Search term "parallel": copy each line of the data containing it.

[Stored records]
'''

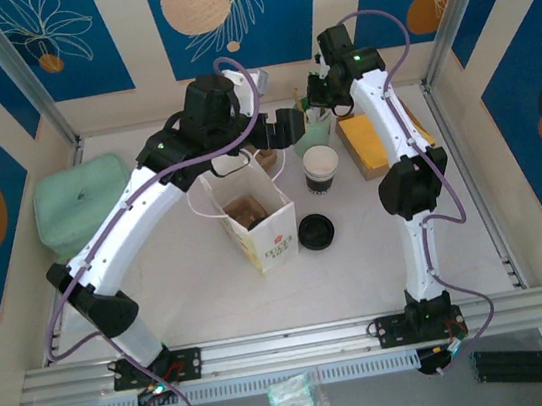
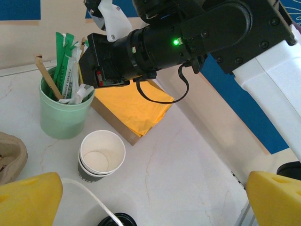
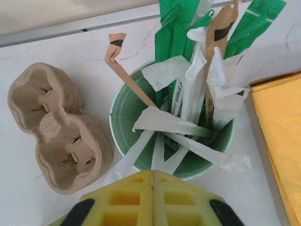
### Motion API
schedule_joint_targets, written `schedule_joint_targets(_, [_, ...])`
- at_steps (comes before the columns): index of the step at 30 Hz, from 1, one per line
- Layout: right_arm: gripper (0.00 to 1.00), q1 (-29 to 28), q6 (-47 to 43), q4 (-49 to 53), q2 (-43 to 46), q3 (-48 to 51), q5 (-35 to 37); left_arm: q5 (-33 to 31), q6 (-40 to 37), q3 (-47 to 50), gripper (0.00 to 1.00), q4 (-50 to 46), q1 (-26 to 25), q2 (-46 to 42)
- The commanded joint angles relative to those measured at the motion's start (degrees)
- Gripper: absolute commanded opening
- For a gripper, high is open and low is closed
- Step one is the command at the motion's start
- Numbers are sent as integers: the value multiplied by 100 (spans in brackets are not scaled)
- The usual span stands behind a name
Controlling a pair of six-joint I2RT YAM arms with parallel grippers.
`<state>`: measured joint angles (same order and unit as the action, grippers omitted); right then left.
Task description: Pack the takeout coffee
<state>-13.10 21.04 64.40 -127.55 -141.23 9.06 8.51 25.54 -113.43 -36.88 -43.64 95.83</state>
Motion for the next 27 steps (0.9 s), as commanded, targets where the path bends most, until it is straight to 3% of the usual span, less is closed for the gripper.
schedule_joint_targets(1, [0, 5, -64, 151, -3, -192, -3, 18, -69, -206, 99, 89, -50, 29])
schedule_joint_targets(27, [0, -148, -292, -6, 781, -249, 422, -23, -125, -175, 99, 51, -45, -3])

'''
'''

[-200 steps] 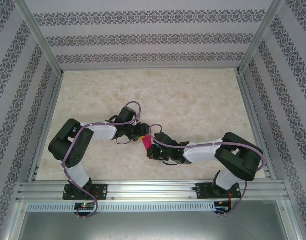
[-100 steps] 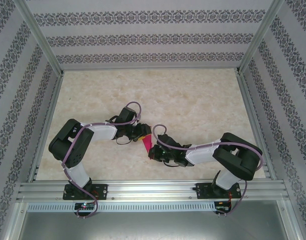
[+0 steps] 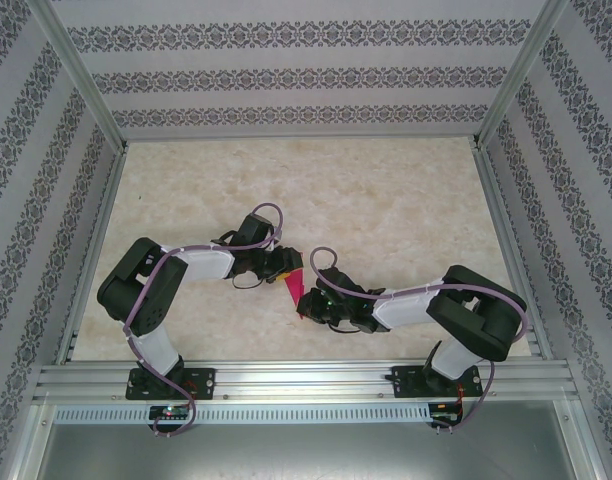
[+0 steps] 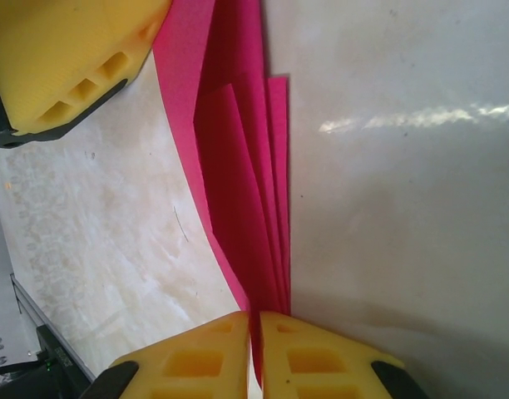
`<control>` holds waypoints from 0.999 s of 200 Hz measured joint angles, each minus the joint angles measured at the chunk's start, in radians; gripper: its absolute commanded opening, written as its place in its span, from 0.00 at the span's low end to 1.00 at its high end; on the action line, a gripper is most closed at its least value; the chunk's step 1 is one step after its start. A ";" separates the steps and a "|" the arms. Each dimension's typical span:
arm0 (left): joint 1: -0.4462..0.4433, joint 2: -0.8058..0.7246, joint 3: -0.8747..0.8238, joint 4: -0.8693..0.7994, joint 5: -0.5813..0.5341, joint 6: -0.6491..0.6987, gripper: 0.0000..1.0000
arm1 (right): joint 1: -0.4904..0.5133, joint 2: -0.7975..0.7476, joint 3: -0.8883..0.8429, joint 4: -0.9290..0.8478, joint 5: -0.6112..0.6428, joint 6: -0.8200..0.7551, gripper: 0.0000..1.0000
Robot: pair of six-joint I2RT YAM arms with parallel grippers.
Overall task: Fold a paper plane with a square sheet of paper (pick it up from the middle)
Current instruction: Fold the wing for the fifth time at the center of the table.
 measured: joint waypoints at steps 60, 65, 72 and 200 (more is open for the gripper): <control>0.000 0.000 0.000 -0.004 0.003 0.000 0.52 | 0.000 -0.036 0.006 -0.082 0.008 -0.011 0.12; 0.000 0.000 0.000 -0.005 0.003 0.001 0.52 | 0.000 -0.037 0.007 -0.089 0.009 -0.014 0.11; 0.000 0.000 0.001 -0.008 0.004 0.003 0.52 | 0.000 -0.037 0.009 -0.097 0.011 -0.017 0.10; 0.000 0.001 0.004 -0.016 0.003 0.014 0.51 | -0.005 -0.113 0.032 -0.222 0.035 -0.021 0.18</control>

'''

Solution to the problem:
Controlling a pair of six-joint I2RT YAM arms with parallel grippers.
Robot: pair of six-joint I2RT YAM arms with parallel grippers.

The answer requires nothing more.